§ **WORK INSTRUCTION**
Go through the material and return every line that contains the string "well".

§ **RECORDS**
▶
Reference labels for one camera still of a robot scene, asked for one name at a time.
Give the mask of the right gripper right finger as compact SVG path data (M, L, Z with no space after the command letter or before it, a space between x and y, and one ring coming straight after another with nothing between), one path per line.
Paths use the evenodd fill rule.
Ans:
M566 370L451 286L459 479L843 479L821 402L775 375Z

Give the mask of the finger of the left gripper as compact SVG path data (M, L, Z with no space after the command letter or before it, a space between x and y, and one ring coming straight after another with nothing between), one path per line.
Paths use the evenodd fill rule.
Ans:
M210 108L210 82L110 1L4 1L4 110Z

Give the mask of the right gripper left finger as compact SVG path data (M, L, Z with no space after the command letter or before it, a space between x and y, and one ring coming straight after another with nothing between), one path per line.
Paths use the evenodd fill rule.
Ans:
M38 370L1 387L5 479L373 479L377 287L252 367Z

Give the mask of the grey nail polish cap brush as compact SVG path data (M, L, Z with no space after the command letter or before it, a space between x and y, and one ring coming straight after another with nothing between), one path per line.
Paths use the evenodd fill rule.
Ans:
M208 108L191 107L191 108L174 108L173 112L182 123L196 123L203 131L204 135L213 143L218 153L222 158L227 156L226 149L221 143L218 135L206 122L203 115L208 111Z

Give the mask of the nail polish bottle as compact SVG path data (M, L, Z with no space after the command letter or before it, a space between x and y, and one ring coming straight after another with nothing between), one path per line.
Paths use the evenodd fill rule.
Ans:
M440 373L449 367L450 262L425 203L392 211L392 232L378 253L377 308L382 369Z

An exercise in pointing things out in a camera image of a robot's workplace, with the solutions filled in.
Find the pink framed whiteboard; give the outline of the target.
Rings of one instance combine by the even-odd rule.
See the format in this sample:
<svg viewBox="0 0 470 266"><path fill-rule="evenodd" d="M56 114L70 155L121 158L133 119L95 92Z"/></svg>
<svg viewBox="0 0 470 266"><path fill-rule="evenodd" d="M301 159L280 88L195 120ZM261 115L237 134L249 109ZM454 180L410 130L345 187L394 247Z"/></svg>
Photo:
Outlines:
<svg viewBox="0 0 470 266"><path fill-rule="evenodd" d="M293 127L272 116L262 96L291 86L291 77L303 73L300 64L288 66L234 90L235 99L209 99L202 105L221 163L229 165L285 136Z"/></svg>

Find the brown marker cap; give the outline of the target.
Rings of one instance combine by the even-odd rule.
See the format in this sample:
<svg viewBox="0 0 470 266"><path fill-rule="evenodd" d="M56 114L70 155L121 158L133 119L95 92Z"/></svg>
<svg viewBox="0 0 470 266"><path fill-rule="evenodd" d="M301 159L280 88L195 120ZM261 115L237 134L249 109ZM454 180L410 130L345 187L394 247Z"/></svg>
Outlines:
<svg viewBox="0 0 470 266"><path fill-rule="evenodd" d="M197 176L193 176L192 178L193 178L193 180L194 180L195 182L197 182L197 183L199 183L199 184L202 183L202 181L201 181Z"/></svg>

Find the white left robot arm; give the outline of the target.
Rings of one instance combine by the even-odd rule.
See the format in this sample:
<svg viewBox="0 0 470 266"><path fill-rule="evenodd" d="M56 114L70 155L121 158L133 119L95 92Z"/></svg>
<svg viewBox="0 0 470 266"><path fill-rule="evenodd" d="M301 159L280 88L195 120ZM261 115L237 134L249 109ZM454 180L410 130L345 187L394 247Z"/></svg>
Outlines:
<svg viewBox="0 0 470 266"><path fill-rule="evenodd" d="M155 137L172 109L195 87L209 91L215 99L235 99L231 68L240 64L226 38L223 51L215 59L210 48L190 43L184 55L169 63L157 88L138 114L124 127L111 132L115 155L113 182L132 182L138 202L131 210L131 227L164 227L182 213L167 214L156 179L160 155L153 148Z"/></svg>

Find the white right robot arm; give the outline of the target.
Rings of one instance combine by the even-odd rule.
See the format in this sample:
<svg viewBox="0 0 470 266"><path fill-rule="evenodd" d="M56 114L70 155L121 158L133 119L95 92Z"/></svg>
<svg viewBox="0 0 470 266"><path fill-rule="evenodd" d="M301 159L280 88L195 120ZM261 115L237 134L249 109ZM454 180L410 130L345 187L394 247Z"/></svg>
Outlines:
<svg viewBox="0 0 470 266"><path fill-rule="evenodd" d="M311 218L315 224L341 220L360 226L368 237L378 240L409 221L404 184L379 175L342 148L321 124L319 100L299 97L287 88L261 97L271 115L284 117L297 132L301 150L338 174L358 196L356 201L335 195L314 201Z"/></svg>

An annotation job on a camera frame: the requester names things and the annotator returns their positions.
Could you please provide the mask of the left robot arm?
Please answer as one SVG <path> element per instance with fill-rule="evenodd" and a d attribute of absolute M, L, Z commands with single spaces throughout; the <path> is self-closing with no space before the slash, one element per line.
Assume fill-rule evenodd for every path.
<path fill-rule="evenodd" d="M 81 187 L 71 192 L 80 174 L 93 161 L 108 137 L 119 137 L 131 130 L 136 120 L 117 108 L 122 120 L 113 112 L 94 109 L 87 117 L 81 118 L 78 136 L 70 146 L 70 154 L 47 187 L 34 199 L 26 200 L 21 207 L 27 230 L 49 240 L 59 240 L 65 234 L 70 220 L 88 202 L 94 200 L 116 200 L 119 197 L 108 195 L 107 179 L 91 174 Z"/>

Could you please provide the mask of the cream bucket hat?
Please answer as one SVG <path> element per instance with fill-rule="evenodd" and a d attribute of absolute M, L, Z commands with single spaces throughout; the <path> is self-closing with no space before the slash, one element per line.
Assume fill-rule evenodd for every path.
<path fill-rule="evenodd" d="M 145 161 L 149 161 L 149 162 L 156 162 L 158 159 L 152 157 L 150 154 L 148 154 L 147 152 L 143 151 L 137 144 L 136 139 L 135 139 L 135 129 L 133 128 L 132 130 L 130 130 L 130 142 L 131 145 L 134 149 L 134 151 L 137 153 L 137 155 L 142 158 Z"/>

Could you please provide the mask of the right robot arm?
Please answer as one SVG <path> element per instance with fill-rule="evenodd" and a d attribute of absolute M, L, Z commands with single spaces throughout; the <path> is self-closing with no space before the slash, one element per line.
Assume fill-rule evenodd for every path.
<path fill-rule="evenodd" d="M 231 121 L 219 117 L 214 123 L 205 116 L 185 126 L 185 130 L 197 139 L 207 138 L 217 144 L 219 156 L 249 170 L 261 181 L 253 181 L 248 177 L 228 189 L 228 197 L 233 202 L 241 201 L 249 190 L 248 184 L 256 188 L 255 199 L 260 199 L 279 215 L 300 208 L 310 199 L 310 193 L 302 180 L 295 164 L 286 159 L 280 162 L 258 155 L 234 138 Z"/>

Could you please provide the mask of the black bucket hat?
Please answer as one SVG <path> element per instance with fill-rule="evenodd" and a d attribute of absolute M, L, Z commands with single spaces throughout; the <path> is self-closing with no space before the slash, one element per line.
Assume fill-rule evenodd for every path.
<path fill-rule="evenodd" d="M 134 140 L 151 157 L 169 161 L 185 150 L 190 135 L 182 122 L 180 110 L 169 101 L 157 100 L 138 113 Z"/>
◀
▶
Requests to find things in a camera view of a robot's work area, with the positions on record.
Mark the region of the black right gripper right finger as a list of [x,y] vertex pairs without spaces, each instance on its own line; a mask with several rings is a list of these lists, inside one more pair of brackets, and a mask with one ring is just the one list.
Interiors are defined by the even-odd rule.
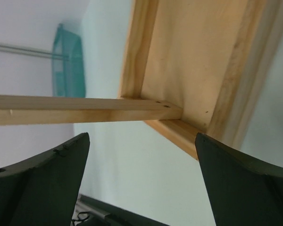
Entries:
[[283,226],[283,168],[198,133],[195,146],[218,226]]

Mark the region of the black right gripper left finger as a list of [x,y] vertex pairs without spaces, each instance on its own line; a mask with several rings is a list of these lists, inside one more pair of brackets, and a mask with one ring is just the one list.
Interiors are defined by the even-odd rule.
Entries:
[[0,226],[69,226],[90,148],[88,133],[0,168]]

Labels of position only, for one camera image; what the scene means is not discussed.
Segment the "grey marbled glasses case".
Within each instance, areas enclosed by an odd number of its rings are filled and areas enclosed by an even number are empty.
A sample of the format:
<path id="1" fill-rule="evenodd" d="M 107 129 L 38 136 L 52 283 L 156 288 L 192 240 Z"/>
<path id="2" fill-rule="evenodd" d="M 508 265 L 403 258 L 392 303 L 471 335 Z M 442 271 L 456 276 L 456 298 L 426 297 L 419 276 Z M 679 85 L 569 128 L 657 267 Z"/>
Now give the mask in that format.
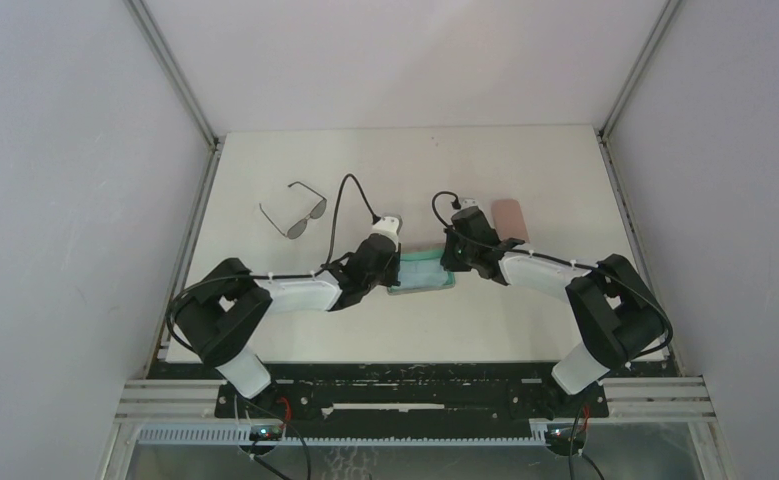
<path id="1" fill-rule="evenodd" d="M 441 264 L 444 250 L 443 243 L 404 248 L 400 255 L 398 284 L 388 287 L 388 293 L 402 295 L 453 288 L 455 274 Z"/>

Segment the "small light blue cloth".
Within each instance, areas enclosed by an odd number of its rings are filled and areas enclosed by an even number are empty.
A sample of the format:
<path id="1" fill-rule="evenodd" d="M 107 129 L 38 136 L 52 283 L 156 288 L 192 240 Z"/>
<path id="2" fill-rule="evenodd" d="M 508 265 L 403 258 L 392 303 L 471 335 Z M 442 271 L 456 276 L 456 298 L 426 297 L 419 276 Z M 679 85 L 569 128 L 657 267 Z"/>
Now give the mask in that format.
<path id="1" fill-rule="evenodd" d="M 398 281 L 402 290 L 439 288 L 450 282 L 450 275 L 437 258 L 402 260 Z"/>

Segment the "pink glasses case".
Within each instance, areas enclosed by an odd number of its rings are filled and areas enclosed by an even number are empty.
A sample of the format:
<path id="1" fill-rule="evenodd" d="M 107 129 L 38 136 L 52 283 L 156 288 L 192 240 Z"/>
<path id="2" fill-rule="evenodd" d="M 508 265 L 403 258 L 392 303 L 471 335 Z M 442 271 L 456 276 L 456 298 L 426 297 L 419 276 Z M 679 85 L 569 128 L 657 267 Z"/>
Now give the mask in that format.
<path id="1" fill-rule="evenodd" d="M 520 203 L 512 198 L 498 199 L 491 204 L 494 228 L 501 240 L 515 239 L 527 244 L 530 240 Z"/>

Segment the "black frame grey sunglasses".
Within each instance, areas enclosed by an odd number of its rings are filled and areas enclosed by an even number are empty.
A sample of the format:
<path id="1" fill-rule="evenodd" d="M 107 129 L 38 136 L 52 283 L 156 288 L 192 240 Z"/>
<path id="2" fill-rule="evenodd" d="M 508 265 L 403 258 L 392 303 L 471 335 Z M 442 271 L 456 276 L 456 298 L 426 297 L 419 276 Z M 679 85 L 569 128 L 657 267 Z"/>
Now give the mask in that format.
◀
▶
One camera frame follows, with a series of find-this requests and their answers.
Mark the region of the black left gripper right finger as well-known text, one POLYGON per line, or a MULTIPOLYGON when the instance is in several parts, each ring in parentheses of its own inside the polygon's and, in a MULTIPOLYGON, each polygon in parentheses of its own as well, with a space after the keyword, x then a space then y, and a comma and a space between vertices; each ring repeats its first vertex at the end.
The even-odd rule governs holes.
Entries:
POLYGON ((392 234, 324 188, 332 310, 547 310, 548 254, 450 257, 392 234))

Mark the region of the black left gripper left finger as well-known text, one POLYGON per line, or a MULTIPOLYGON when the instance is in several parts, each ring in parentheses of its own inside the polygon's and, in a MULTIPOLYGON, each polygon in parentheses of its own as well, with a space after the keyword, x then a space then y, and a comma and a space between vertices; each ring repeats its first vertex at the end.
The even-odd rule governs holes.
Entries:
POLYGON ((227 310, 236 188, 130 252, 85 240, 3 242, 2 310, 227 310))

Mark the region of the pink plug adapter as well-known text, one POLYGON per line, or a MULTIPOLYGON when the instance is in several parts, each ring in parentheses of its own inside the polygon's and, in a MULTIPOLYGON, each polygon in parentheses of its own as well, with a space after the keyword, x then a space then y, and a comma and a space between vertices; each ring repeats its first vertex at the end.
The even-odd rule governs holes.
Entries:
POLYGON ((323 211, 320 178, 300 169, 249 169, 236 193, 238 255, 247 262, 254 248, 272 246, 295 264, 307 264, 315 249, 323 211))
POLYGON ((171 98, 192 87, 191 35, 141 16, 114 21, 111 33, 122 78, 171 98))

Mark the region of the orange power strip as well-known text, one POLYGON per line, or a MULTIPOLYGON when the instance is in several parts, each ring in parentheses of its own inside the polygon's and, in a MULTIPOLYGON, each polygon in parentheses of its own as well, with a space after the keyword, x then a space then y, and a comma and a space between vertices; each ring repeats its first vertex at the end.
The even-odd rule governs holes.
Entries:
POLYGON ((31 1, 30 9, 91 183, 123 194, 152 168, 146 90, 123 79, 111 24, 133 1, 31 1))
◀
§ **OUTPUT**
Mark the region of the black left gripper right finger as well-known text, one POLYGON per line, or a MULTIPOLYGON when the instance is in several parts, each ring in parentheses of its own inside the polygon's and, in a MULTIPOLYGON, each polygon in parentheses of its own as well, with a space after the keyword, x then a space then y, and a comma and a space between vertices; each ring repeats its first vertex at the end.
Mark the region of the black left gripper left finger as well-known text, one POLYGON per line, or a MULTIPOLYGON when the instance is in several parts, each ring in parentheses of its own inside the polygon's and, in a MULTIPOLYGON, each polygon in parentheses of its own as well, with a space after the keyword, x then a space then y, and a comma and a space between vertices; each ring repeats its first vertex at the end.
Mark the region of the pink plug adapter as well-known text, one POLYGON per line, or a MULTIPOLYGON when the instance is in several parts, each ring in parentheses of its own inside the polygon's and, in a MULTIPOLYGON, each polygon in parentheses of its own as well, with a space after the keyword, x then a space then y, and a comma and a space between vertices; each ring repeats its first vertex at the end.
Mark the region of the orange power strip as well-known text, one POLYGON per line, or a MULTIPOLYGON when the instance is in several parts, each ring in parentheses of its own inside the polygon's and, in a MULTIPOLYGON, each polygon in parentheses of its own as well, with a space after the keyword, x then a space then y, and a comma and a space between vertices; each ring repeats its first vertex at the end.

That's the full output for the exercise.